REQUIRED ACTION:
Check every line below for the string "picture". Copy the ones that have it.

Segment Start: PROVIDED DATA

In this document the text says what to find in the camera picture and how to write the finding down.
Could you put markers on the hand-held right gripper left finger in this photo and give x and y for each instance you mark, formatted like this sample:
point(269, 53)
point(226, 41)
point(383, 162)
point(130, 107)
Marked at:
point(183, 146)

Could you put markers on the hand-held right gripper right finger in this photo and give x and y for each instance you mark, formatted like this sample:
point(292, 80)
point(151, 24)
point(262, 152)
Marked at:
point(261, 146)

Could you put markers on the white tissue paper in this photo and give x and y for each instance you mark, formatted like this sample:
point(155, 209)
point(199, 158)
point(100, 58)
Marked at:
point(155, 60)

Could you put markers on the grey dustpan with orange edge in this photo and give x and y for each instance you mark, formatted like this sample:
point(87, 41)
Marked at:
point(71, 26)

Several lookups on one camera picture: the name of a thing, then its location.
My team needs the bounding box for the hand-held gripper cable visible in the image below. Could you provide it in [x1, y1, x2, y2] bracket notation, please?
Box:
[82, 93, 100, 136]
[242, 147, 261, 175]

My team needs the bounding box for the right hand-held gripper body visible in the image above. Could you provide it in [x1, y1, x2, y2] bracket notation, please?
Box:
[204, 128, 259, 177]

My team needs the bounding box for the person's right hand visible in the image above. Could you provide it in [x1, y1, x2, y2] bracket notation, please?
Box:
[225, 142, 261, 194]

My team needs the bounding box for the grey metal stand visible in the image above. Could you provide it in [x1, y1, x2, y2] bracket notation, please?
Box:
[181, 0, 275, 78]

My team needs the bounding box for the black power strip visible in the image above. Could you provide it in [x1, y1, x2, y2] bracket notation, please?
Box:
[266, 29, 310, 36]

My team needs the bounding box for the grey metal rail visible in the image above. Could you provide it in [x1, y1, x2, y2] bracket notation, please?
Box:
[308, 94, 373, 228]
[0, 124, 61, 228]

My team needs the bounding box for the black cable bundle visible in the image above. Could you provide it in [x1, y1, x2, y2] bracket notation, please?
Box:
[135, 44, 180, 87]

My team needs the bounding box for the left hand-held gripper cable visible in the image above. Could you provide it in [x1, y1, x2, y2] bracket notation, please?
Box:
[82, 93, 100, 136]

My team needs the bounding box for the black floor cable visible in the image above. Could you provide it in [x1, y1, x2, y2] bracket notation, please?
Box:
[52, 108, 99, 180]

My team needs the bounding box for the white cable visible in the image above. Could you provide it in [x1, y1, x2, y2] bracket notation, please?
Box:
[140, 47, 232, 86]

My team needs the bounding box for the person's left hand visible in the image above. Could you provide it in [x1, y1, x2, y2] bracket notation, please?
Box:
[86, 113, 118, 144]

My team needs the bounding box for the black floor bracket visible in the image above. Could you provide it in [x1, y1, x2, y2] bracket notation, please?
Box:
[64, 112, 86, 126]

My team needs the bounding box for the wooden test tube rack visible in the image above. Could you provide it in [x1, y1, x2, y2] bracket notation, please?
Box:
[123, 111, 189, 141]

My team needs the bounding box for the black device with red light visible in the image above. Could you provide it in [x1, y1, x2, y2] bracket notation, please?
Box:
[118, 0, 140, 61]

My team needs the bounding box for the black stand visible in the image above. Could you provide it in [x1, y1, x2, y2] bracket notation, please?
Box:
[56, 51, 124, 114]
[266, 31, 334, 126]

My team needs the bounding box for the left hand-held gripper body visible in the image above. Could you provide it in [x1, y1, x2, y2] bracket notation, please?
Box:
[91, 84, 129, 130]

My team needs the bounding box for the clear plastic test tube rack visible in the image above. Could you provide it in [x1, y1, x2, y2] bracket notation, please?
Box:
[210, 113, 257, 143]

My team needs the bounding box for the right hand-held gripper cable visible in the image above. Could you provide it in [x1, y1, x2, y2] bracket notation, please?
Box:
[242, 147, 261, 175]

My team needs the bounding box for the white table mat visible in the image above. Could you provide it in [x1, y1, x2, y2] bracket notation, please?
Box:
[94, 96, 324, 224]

Segment End: PROVIDED DATA

EXERCISE SOLUTION:
In this document the text says what to find in the camera picture and how to write the finding down.
Several lookups on one camera picture: the name of a thing, then its location.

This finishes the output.